═════ SOURCE DATA ═════

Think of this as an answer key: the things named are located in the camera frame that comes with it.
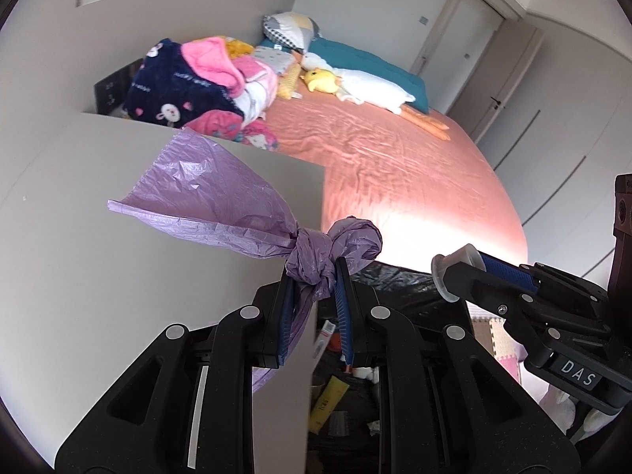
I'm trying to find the pink and white striped quilt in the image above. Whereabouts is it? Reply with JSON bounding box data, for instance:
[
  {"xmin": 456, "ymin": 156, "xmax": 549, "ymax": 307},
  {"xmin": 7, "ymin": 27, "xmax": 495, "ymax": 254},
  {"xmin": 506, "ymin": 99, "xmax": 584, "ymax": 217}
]
[{"xmin": 232, "ymin": 54, "xmax": 280, "ymax": 124}]

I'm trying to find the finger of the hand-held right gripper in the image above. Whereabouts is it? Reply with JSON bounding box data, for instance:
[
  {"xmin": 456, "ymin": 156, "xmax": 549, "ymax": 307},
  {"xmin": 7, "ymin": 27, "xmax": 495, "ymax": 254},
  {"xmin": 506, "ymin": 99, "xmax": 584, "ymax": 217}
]
[
  {"xmin": 478, "ymin": 251, "xmax": 593, "ymax": 304},
  {"xmin": 439, "ymin": 258, "xmax": 549, "ymax": 329}
]

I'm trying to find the white goose plush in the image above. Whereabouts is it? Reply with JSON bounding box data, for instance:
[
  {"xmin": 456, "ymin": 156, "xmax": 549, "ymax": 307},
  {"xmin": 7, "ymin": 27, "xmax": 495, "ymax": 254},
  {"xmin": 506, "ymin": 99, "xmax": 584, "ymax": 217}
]
[{"xmin": 301, "ymin": 52, "xmax": 451, "ymax": 140}]

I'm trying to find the long yellow plush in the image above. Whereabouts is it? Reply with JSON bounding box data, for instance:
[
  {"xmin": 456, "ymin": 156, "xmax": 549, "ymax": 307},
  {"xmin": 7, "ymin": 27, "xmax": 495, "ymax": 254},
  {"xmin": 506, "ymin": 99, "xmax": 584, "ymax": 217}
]
[{"xmin": 276, "ymin": 64, "xmax": 302, "ymax": 100}]

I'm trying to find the purple plastic bag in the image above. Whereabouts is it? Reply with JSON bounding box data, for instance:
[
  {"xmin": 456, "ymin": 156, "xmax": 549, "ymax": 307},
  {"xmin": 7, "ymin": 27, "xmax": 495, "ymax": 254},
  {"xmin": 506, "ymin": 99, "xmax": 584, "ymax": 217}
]
[{"xmin": 107, "ymin": 127, "xmax": 383, "ymax": 396}]

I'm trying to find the yellow duck plush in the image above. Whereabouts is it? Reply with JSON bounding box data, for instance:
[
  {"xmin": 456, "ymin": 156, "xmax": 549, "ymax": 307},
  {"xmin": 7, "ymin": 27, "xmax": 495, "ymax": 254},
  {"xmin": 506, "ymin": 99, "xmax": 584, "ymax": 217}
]
[{"xmin": 300, "ymin": 69, "xmax": 341, "ymax": 94}]

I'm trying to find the black wall socket panel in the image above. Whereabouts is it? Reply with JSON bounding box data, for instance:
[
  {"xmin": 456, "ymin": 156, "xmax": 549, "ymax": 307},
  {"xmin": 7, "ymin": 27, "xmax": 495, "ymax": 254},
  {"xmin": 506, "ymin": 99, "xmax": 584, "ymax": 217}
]
[{"xmin": 94, "ymin": 58, "xmax": 144, "ymax": 117}]

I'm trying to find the yellow snack wrapper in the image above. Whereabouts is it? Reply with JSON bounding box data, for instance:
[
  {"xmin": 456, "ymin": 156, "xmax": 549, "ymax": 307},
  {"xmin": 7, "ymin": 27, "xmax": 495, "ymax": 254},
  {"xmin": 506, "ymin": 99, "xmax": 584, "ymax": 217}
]
[{"xmin": 308, "ymin": 375, "xmax": 351, "ymax": 435}]

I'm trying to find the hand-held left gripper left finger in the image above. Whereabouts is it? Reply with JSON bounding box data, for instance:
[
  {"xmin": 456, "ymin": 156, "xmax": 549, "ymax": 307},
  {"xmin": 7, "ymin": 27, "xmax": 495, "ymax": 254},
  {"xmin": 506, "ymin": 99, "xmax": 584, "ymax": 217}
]
[{"xmin": 54, "ymin": 267, "xmax": 299, "ymax": 474}]

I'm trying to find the pink fleece blanket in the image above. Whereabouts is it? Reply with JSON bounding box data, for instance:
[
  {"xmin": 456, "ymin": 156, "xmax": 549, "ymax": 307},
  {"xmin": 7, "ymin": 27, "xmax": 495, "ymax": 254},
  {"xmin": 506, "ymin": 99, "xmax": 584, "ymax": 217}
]
[{"xmin": 180, "ymin": 36, "xmax": 248, "ymax": 100}]

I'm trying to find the white door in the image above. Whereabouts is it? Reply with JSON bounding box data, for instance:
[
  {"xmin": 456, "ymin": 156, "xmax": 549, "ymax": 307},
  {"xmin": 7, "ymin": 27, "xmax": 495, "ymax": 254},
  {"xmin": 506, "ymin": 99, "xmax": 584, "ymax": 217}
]
[{"xmin": 411, "ymin": 0, "xmax": 509, "ymax": 77}]

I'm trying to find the beige door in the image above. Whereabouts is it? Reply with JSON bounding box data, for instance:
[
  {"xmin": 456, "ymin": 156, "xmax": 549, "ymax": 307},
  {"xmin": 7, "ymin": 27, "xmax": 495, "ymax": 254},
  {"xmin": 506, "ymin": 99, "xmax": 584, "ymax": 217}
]
[{"xmin": 450, "ymin": 20, "xmax": 545, "ymax": 145}]

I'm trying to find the pastel foam floor mat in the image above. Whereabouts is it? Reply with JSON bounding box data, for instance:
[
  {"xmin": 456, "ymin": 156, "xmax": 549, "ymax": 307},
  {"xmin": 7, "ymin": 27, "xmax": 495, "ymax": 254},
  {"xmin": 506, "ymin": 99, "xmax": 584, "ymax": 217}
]
[{"xmin": 466, "ymin": 303, "xmax": 529, "ymax": 386}]

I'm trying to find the bin with black bag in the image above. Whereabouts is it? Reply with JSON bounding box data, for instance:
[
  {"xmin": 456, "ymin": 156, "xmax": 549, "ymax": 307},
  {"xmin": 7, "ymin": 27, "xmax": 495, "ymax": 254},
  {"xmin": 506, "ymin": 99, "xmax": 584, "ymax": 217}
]
[{"xmin": 306, "ymin": 261, "xmax": 529, "ymax": 474}]

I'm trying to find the small printed pillow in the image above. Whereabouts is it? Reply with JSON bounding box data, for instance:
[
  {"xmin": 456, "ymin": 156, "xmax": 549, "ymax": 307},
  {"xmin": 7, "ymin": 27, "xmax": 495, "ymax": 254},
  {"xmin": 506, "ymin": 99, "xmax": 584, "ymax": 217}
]
[{"xmin": 254, "ymin": 45, "xmax": 299, "ymax": 76}]

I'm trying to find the pink bed sheet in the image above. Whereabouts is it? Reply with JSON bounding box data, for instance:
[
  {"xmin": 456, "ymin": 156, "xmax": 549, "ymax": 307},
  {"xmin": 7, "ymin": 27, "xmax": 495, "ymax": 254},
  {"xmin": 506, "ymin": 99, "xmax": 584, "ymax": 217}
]
[{"xmin": 261, "ymin": 89, "xmax": 529, "ymax": 277}]

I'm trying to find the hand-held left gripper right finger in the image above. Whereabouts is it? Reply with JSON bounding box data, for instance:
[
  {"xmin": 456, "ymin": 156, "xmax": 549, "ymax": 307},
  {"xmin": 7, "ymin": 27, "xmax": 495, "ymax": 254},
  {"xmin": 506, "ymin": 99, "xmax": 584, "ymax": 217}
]
[{"xmin": 335, "ymin": 256, "xmax": 581, "ymax": 474}]

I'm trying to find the white thermometer box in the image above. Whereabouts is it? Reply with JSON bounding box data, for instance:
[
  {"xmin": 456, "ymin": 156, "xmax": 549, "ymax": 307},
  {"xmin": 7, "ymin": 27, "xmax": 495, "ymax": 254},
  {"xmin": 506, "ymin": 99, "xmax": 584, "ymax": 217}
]
[{"xmin": 315, "ymin": 320, "xmax": 339, "ymax": 359}]

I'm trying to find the yellow cloth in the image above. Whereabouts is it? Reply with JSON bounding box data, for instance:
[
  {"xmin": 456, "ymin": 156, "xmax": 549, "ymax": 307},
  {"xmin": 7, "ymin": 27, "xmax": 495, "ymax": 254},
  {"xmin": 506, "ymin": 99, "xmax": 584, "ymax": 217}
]
[{"xmin": 224, "ymin": 37, "xmax": 255, "ymax": 57}]

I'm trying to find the pink cartoon print blanket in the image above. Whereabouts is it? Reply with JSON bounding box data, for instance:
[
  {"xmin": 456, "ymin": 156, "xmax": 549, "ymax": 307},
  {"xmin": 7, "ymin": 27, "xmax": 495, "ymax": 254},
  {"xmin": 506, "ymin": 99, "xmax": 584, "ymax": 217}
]
[{"xmin": 185, "ymin": 111, "xmax": 280, "ymax": 153}]

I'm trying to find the teal blanket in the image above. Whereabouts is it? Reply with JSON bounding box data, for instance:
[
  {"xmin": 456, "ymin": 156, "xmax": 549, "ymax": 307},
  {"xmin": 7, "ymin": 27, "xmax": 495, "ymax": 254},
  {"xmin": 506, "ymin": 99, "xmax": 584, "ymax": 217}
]
[{"xmin": 261, "ymin": 37, "xmax": 430, "ymax": 114}]

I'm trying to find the grey yellow patchwork pillow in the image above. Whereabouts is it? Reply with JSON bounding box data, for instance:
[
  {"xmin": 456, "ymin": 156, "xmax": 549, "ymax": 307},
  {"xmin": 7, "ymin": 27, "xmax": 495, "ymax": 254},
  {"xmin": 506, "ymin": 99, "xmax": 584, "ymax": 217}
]
[{"xmin": 263, "ymin": 12, "xmax": 322, "ymax": 53}]

═════

--- TASK STATEMENT ---
The answer must consist of every line from the entries above that contains the string "black".

--- WORKED SOLUTION ---
I'm trying to find the black wall socket panel in the image above. Whereabouts is it? Reply with JSON bounding box data, for instance:
I'm trying to find the bin with black bag in the image above. Whereabouts is it? Reply with JSON bounding box data, for instance:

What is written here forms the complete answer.